Anti-intellectuals bother me with their insistence that some things must be taken on faith. Faith goes beyond belief by accepting something without proof, something that cannot be seen or heard or documented. Atwood’s fallacies include identifying faith alone as a defining characteristic of religion, and to base a conclusion on a single characteristic is an example of the logical fallacy of overgeneralization. Two, she misstates and oversimplifies the atheist position and then attacks the misstated position. And three, much is knowable, so the absence of one piece of knowledge does not invalidate the other evidence. Nor does such absence default to an opposite concept as a truth, that since you can’t know that there is no God, then there might be. That’s circular, bad logic.
Atheism is not a religion and does not depend on faith.
The adjectives are key in my initial assertion: “no reliable, irrefutable, objective, or empirical evidence.” I presume definitions that everyone should accept, but which some don’t. For instance, reliability doesn’t mean always true in every instance. Everything is refutable, but I meant only valid refutation using valid tests. Emotions aren’t empirical because they can’t be seen, though everyone who hasn’t suffered brain damage has them and knows they exist through personal examination and experience.

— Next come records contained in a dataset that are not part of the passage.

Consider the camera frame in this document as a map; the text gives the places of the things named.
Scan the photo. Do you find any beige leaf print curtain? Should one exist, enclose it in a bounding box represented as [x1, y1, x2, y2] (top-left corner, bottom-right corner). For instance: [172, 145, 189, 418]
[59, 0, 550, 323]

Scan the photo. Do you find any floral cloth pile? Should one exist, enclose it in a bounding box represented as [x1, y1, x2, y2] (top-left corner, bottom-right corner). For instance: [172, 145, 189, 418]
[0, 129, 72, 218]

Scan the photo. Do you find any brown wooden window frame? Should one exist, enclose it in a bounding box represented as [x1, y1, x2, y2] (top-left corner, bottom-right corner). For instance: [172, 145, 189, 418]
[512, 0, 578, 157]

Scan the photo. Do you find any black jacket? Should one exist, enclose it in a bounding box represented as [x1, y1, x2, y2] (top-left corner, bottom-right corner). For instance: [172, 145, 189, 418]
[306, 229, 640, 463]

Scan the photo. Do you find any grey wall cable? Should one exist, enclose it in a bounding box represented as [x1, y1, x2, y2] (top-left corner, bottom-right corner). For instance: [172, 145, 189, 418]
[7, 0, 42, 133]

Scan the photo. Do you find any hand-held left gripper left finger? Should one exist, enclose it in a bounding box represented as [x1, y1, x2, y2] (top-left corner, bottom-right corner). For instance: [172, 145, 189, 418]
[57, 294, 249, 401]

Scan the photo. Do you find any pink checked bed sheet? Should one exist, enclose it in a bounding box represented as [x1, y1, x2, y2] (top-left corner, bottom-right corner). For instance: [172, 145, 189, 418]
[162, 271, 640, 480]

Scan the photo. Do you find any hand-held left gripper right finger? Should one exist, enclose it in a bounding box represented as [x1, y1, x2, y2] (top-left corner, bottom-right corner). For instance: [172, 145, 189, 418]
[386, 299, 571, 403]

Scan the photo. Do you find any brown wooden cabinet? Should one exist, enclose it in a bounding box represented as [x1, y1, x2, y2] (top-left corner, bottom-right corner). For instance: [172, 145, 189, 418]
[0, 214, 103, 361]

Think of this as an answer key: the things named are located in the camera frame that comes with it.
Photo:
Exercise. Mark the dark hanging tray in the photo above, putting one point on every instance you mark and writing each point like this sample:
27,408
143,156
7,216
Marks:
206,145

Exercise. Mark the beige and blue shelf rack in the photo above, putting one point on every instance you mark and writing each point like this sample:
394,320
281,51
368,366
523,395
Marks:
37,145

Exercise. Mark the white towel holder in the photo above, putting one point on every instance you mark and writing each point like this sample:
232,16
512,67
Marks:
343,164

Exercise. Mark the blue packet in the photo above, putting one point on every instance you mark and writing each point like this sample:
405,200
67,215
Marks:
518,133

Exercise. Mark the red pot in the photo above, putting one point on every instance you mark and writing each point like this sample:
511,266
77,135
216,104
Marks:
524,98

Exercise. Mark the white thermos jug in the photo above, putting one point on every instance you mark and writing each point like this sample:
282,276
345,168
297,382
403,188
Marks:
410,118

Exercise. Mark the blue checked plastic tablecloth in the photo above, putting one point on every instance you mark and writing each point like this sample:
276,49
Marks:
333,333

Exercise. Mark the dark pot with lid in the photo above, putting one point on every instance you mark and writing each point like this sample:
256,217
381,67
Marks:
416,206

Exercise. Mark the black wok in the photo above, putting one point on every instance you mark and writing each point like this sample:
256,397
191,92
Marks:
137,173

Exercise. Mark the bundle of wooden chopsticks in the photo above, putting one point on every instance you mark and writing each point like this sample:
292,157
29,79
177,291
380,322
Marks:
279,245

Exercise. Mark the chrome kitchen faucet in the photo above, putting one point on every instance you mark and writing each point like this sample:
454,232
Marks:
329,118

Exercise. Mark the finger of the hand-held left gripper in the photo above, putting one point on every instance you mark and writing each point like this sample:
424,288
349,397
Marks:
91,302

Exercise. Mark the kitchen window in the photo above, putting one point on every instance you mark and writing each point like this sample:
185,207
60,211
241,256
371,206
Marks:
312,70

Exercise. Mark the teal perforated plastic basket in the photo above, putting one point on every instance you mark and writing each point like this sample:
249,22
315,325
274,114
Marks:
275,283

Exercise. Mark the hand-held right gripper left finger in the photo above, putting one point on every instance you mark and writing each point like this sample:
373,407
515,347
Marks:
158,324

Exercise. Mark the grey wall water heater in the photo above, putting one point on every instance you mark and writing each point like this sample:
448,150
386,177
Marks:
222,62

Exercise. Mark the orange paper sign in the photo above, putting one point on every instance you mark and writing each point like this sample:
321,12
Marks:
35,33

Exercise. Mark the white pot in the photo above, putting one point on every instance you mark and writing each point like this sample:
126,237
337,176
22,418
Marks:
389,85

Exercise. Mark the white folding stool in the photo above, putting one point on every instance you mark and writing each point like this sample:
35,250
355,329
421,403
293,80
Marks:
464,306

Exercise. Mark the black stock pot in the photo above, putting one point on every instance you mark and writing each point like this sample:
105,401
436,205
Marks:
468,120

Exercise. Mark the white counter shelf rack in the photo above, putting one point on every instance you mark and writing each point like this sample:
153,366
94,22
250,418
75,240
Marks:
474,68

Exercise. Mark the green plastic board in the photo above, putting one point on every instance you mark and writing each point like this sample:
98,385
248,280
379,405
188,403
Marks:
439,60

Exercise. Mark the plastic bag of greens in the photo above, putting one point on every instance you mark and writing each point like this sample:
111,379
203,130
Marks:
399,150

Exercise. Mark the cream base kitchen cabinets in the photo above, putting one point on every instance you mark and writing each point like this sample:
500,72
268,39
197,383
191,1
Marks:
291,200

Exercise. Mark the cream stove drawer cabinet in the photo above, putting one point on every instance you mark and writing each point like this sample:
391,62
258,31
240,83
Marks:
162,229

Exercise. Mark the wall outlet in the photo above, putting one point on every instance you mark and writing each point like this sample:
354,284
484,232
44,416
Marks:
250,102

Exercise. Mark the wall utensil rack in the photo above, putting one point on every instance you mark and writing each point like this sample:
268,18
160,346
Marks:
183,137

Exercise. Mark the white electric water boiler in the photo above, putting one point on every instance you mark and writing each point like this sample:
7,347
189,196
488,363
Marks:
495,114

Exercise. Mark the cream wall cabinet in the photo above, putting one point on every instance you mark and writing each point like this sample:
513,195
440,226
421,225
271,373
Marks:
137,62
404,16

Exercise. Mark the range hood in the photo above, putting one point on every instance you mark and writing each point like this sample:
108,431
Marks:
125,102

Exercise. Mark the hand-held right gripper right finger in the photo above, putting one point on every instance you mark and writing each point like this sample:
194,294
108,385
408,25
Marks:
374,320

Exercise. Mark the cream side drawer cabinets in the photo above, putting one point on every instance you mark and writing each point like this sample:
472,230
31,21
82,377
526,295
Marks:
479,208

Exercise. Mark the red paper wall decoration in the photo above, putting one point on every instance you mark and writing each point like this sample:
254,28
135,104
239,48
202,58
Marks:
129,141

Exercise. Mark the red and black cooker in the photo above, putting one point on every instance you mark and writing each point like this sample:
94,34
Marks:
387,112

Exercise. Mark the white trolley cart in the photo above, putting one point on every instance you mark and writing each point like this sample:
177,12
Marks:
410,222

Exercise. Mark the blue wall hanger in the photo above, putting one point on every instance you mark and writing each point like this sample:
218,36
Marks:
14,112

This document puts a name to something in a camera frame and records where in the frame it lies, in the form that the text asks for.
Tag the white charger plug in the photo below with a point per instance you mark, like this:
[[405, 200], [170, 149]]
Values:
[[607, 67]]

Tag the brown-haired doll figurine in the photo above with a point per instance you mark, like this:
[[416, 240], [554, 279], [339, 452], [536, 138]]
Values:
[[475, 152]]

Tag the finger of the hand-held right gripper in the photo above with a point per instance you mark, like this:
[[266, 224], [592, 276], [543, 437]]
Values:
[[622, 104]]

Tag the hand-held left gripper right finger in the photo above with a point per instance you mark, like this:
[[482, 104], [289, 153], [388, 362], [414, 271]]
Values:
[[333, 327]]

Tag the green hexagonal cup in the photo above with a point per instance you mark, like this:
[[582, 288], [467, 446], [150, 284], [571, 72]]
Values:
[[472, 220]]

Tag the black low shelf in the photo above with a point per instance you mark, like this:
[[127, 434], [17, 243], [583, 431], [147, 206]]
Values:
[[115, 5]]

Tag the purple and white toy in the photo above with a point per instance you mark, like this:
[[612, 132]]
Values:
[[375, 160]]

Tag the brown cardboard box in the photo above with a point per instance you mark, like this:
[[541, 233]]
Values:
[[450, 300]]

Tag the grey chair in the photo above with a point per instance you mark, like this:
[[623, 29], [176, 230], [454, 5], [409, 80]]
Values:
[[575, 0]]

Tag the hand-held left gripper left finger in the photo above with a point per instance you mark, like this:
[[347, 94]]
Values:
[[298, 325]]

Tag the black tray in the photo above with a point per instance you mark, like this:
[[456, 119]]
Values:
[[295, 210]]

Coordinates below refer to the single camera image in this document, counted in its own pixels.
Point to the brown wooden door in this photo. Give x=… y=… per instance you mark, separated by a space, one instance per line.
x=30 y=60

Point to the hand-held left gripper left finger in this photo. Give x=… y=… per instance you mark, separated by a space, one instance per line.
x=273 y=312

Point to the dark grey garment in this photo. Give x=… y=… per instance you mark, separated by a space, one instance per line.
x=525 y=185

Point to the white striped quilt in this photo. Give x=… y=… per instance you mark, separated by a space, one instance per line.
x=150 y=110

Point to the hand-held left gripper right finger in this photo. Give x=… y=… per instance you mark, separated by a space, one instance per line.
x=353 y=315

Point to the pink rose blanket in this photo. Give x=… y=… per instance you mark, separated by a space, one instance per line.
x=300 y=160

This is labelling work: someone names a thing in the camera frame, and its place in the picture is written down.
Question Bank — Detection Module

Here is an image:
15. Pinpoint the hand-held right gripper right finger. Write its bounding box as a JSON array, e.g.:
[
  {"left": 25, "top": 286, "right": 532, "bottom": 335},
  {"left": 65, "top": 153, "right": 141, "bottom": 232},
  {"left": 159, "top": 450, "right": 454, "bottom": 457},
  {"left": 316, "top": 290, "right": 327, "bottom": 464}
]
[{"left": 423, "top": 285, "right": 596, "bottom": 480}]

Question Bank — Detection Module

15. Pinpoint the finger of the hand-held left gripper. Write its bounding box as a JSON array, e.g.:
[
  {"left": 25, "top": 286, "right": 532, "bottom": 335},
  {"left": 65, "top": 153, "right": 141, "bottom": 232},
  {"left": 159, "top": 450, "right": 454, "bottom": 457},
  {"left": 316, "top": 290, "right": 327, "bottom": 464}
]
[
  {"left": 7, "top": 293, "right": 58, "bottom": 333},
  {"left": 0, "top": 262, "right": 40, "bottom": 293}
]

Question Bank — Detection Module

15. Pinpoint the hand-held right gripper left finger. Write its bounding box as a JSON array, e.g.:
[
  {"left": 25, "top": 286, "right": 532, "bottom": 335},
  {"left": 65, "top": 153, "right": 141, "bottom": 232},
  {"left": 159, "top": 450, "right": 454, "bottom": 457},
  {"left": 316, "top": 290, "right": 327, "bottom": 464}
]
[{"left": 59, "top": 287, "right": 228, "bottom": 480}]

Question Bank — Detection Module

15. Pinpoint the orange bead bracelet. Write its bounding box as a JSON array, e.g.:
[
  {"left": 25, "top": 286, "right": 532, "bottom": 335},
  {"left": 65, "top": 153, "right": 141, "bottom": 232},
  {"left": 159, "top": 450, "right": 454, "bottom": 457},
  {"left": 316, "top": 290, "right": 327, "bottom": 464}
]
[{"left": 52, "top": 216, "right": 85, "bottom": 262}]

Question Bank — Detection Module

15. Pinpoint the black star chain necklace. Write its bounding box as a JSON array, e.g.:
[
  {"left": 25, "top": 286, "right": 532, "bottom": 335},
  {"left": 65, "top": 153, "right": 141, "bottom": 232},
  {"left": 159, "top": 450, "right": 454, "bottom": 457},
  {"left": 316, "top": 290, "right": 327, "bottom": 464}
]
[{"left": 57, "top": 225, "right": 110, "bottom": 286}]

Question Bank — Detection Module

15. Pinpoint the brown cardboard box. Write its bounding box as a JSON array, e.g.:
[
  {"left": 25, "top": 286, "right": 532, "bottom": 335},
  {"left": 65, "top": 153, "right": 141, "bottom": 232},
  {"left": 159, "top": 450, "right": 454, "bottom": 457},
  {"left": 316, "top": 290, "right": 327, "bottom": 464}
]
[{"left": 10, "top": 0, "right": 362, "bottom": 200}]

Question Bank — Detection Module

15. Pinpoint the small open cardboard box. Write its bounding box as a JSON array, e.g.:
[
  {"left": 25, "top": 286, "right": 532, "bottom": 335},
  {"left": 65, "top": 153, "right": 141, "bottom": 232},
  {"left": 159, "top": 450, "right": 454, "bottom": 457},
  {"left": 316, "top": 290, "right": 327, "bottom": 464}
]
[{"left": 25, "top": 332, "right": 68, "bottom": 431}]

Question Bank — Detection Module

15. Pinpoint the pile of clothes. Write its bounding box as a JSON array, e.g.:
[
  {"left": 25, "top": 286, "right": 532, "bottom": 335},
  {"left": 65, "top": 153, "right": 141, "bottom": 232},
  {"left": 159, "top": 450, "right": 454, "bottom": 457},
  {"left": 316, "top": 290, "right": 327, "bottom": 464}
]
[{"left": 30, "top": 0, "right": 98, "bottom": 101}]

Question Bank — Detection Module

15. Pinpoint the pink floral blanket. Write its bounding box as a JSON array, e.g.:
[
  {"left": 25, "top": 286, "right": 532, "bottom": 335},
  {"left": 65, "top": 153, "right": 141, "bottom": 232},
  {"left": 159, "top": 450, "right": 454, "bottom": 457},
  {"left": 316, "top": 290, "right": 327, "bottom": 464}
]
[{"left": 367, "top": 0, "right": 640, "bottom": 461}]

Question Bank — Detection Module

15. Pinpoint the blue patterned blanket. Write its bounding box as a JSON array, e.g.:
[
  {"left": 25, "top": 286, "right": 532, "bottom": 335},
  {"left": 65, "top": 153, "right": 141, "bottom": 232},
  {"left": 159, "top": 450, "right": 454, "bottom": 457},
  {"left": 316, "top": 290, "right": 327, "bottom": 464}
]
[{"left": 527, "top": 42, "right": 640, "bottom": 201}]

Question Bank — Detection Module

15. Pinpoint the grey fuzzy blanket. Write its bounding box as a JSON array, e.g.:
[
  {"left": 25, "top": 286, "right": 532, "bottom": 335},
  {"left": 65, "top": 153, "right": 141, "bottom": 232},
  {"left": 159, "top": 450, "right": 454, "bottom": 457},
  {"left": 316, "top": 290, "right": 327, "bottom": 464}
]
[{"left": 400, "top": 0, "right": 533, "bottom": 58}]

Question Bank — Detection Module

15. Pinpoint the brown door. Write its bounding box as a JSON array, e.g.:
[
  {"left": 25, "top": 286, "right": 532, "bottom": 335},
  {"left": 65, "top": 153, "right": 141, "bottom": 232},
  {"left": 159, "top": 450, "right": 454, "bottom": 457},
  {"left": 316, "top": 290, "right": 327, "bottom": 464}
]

If you accept and conclude that no evidence exists to support the existence of a supreme divine creator of the universe, all other arguments to prove or theoretically disprove that God exists, including acceptance that all potential knowledge is not currently known, are phony intellectualizing and add nothing to human knowledge. The future may bring tools that allow for more precise measurements, but until God is found, life should be lived based on the knowledge we have at hand.